- Born: Vasyl Volodymyrovych Bohach 16 August 1979 Volnovakha, Donetsk region, Ukraine
- Died: 8 May 2022 (aged 42) Mariupol, Donetsk region, Ukraine
- Allegiance: Ukraine
- Branch: Security Service of Ukraine
- Rank: Lieutenant Colonel
- Conflicts: Russo-Ukrainian War Russian invasion of Ukraine; ;
- Awards: Order of the Gold Star (posthumously)

= Vasyl Bohach =

Ukrainian soldier (1979–2022)

Vasyl Volodymyrovych Bohach (Василь Володимирович Богач; call sign – Domakha; literary pseudonym – Ivan Bohdan; August 16, 1979, Volnovakha, Donetsk region – May 8, 2022, Mariupol, Donetsk region) was a Ukrainian military personnel, Lieutenant Colonel of the Security Service of Ukraine, a participant in the Russian-Ukrainian war. Hero of Ukraine (2023, posthumously).

== Biography ==
Vasyl Bohach was born on August 16, 1979, in Volnovakha, Donetsk Oblast.

He graduated from Vasyl' Stus Donetsk National University. He served in the Security Service of Ukraine.

Since 2014 he has been at the front.

In 2015, he was subjected to political repression and spent three weeks in the Bakhmut detention center on a trumped-up case.

After the start of the full-scale Russian invasion of Ukraine, he joined the Azov Brigade. On April 4, 2022, he was seriously injured and hospitalized at Azovstal. He died on May 8, 2022, at the plant as a result of an anti-bunker bomb hitting one of the bunkers.
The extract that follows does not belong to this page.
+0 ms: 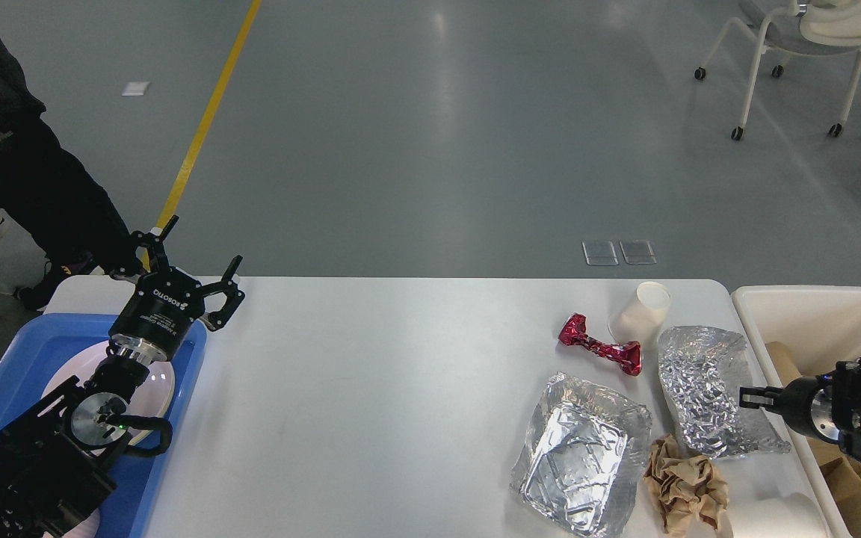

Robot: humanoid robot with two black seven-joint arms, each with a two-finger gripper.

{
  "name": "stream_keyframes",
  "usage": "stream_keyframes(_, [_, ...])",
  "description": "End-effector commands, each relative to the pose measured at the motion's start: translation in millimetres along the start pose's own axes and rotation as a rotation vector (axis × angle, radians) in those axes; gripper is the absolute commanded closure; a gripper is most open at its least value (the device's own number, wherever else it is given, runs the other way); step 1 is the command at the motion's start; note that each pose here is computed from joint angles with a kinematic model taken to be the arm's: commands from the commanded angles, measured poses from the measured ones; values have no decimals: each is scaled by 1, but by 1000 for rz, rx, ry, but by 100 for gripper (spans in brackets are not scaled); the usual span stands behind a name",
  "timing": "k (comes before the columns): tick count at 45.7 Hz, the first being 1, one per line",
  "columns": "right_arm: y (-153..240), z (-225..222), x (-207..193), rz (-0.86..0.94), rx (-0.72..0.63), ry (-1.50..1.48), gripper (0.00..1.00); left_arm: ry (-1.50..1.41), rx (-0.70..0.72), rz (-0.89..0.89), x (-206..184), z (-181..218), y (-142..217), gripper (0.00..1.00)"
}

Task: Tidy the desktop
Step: 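Grasp the crumpled foil packet and drop it into the white bin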

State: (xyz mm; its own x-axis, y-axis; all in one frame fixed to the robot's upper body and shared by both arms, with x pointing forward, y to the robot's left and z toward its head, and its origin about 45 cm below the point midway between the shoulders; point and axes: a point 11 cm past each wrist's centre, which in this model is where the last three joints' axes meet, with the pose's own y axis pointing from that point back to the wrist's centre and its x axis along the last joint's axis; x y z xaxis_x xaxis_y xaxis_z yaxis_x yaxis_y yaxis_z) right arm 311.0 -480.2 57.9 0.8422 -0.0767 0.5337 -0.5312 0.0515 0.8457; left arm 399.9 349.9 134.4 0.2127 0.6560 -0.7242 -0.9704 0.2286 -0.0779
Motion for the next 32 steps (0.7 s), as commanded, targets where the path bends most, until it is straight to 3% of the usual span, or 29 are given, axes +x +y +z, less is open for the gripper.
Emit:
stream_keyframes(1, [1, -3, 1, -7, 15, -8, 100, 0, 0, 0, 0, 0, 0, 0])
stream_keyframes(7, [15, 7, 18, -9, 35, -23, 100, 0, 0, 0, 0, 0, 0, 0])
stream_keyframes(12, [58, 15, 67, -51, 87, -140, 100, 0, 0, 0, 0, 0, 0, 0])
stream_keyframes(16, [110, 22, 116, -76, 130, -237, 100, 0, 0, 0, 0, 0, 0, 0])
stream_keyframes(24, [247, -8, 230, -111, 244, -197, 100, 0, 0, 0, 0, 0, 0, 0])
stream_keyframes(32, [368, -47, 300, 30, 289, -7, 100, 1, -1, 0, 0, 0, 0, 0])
He was buried at the Lukianivske Cemetery in Kyiv.

== Books ==
He wrote three books under the pseudonym Ivan Bohdan:

- "Mariupol 2014 ("Маріуполь 2014") (2016)
- "Patriot Prisoners ("Патріотв'язні") (2018)
- "The Other Side of the Trenches ("По той бік окопів") (2020)

== Awards ==
Hero of Ukraine with the Order of the Golden Star (June 12, 2023, posthumously) – for personal courage and heroism in the defense of state sovereignty and territorial integrity of Ukraine, selfless service to the Ukrainian people.